* [WORK TASK]: For the string "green", state how many lines of the data hold it. Give nothing besides the number.

STUDY MATERIAL section start

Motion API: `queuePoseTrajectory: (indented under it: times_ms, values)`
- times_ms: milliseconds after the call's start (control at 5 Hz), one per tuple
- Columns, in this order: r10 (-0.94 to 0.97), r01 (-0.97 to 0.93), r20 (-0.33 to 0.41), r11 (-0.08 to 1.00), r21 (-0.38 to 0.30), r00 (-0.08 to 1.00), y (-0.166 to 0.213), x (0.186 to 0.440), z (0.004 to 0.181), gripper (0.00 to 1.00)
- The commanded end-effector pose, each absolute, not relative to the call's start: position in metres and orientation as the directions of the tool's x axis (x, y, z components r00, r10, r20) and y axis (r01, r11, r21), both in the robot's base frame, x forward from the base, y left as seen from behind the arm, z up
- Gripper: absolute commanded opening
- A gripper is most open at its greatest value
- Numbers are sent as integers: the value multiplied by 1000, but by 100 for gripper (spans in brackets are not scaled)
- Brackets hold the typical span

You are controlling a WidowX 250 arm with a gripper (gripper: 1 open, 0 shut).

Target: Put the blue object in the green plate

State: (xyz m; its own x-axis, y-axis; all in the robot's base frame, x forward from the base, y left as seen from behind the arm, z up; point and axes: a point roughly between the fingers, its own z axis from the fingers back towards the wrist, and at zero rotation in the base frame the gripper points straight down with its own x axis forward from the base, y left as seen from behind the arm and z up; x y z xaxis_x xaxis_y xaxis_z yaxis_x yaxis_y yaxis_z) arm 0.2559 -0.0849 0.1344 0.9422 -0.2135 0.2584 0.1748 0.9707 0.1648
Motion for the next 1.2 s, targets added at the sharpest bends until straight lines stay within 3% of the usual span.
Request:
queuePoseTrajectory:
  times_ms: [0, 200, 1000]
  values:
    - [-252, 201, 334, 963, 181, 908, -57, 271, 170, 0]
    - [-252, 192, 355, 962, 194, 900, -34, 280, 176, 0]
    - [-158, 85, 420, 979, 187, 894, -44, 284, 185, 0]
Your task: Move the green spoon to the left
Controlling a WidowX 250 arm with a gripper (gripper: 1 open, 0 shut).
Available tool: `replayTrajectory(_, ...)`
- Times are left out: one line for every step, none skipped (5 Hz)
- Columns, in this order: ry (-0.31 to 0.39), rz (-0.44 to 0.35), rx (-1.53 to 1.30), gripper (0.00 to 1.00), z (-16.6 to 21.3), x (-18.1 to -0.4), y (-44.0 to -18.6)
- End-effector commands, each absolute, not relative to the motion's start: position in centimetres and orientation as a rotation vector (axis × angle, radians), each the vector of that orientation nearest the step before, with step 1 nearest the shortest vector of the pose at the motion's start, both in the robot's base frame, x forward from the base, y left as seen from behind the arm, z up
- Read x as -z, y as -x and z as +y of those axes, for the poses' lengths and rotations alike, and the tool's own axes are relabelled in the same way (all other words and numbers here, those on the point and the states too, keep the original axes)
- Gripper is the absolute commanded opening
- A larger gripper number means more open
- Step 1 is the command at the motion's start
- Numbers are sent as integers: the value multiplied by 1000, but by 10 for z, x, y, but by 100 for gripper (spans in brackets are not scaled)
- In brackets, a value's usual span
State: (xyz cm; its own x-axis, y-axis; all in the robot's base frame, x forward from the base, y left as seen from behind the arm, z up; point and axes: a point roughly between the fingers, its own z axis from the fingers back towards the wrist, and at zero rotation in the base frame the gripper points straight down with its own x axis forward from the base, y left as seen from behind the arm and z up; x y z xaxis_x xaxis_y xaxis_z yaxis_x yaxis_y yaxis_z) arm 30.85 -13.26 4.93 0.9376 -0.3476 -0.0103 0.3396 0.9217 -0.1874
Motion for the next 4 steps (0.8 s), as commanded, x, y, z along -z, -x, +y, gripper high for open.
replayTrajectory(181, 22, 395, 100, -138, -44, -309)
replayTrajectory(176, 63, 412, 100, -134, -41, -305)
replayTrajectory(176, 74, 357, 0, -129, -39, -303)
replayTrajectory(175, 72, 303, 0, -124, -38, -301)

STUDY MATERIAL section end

* [ANSWER SPACE]: 2